**Exercise directions**: What is needed is an exact copy of the line with "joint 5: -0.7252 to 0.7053" and all lines that follow it in the entries below, the last line included.

----- Exercise data

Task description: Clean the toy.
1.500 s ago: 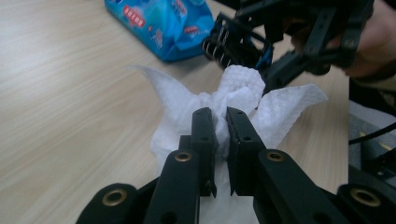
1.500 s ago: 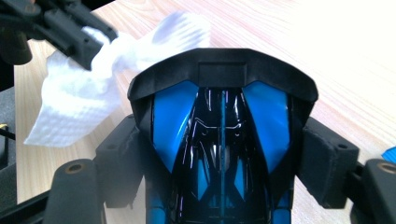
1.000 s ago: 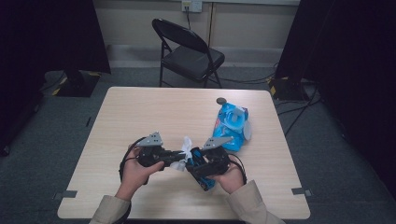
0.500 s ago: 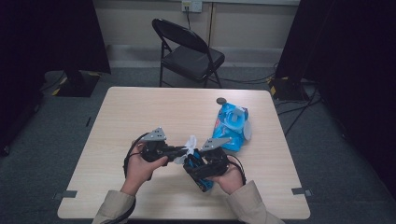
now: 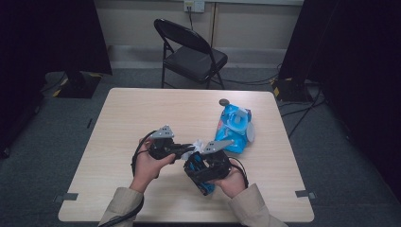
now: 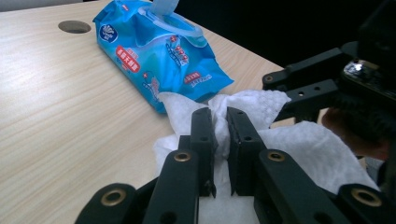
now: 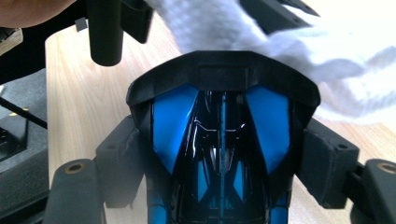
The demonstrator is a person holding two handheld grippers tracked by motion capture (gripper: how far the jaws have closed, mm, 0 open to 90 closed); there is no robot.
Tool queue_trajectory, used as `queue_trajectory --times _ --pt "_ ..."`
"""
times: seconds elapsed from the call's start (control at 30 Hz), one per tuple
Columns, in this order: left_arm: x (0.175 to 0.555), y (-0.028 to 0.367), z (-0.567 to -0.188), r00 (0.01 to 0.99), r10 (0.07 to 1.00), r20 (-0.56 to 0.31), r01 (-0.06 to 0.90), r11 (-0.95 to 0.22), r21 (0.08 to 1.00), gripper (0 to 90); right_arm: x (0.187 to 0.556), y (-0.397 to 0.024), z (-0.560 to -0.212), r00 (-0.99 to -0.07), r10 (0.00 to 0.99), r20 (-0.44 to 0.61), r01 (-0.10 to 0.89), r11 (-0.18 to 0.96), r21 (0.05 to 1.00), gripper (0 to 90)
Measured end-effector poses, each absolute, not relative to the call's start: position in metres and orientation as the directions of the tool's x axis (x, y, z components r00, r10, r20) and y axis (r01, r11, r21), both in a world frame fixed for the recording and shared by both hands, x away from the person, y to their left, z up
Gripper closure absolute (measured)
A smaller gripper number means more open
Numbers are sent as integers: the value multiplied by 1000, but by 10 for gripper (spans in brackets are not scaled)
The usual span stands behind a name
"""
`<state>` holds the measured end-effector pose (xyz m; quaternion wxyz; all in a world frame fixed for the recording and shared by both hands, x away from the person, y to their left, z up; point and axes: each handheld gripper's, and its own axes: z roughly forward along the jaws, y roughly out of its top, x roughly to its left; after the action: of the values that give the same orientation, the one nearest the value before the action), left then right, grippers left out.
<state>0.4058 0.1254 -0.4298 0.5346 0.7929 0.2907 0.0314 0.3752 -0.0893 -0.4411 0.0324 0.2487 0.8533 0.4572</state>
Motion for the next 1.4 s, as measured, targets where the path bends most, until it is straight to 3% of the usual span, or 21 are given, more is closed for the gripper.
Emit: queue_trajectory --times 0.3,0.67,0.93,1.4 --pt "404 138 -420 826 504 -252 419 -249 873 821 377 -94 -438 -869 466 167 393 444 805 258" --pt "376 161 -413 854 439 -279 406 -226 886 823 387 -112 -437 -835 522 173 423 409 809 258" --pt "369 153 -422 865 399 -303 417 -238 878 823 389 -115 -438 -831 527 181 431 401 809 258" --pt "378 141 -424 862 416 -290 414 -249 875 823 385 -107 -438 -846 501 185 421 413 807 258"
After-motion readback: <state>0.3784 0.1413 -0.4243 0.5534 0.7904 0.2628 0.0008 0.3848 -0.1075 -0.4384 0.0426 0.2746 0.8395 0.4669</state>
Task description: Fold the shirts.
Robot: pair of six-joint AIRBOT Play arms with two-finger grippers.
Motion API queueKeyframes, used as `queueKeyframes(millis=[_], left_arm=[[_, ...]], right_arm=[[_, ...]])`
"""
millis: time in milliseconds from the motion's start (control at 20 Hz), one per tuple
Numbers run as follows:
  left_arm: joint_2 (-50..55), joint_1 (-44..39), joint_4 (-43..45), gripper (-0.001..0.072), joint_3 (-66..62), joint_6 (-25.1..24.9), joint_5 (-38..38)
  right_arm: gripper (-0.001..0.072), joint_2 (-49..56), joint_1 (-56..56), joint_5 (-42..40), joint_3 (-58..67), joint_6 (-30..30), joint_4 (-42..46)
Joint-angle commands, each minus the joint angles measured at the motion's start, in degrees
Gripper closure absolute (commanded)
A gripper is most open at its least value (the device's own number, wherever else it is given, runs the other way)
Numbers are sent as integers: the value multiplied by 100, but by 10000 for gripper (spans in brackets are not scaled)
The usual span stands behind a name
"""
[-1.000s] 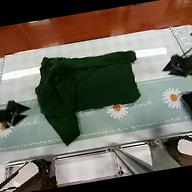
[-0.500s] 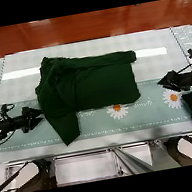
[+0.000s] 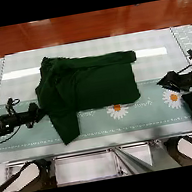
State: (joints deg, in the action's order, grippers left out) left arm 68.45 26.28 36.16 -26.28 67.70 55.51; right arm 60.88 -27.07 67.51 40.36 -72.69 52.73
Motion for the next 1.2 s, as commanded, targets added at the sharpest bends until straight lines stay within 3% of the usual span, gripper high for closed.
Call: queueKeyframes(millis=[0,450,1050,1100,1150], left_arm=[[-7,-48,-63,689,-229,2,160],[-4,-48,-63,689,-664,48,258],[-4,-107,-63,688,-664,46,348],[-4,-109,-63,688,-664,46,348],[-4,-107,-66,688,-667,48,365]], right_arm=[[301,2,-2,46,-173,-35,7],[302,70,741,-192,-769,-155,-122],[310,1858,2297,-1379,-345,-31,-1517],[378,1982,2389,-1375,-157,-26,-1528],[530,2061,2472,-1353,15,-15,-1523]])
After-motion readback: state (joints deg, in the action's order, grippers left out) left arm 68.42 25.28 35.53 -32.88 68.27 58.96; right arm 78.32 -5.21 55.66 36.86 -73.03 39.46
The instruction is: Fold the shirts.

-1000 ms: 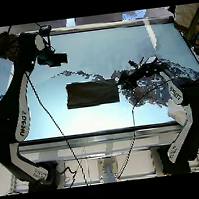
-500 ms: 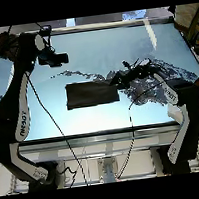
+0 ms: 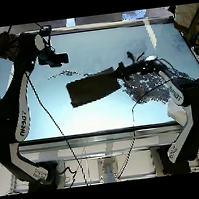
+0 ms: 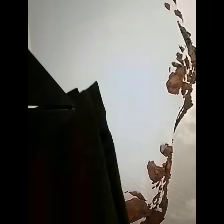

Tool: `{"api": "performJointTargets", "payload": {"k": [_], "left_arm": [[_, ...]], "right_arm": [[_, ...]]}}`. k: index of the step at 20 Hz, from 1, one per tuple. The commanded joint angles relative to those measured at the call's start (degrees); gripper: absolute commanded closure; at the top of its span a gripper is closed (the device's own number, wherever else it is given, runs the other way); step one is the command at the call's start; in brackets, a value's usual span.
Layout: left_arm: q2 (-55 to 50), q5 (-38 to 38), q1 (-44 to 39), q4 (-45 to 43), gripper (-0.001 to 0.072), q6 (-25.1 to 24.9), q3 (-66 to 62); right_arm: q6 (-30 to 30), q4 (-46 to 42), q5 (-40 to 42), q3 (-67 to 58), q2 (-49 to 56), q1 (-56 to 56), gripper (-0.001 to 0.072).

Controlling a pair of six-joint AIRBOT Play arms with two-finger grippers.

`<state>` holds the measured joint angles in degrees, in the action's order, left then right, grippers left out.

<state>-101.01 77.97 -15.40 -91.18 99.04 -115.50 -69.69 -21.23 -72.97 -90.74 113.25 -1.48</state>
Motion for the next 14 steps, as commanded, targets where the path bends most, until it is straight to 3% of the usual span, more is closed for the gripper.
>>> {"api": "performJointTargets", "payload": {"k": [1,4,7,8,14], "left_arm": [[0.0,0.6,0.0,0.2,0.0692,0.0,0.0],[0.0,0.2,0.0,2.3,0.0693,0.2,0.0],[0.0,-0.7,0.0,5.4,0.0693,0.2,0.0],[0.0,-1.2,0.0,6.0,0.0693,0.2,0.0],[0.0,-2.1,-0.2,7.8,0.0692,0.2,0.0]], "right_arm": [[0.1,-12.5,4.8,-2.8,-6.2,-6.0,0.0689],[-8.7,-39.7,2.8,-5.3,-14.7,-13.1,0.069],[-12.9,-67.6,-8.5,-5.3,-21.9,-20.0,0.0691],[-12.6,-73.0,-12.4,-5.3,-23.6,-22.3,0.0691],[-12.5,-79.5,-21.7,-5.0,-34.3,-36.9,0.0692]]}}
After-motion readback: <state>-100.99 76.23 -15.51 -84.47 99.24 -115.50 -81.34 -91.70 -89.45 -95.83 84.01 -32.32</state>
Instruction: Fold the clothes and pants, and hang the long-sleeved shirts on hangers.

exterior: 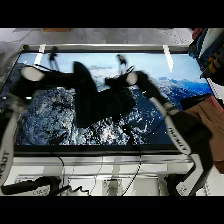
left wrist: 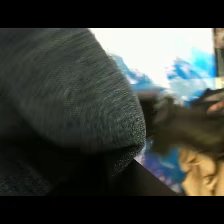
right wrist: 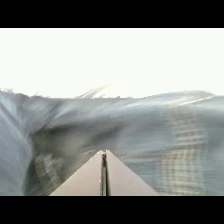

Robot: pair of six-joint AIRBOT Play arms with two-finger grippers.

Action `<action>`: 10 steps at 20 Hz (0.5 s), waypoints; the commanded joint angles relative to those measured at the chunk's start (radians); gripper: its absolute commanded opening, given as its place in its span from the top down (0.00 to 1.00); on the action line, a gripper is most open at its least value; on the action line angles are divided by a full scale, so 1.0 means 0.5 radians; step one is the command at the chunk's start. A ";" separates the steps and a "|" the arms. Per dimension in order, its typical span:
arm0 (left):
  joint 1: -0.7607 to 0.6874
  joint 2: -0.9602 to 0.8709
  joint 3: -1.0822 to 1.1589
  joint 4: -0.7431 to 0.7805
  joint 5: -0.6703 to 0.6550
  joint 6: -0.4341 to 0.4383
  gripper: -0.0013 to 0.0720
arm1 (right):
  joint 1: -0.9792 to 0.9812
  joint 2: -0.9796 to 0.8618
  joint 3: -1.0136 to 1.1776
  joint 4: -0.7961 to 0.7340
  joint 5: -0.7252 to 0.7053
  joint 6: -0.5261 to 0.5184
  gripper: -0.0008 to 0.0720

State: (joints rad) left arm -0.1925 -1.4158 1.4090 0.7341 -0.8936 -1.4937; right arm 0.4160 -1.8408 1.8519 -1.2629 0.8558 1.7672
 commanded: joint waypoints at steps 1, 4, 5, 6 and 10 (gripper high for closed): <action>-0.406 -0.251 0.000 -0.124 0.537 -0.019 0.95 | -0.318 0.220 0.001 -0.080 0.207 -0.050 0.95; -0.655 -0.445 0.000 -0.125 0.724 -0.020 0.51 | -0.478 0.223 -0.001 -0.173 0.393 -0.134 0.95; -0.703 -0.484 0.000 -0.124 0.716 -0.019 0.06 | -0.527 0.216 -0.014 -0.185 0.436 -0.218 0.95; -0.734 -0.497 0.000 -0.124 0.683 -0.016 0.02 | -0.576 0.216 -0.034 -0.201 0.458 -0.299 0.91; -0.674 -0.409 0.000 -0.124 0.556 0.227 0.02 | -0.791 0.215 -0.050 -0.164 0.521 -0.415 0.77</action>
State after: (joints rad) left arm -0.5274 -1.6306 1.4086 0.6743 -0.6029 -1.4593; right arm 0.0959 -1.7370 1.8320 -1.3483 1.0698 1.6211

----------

**Answer space**:
  joint 5: -0.7252 to 0.7053
  joint 6: -0.5261 to 0.5184
  gripper: -0.0008 to 0.0720

State: (joints rad) left arm -0.1925 -1.4158 1.4090 0.7341 -0.8936 -1.4937; right arm 0.4160 -1.8408 1.8519 -1.2629 0.8558 1.7672
 commanded: joint waypoints at steps 1, 4, 5, 6 and 10 (gripper high for closed): <action>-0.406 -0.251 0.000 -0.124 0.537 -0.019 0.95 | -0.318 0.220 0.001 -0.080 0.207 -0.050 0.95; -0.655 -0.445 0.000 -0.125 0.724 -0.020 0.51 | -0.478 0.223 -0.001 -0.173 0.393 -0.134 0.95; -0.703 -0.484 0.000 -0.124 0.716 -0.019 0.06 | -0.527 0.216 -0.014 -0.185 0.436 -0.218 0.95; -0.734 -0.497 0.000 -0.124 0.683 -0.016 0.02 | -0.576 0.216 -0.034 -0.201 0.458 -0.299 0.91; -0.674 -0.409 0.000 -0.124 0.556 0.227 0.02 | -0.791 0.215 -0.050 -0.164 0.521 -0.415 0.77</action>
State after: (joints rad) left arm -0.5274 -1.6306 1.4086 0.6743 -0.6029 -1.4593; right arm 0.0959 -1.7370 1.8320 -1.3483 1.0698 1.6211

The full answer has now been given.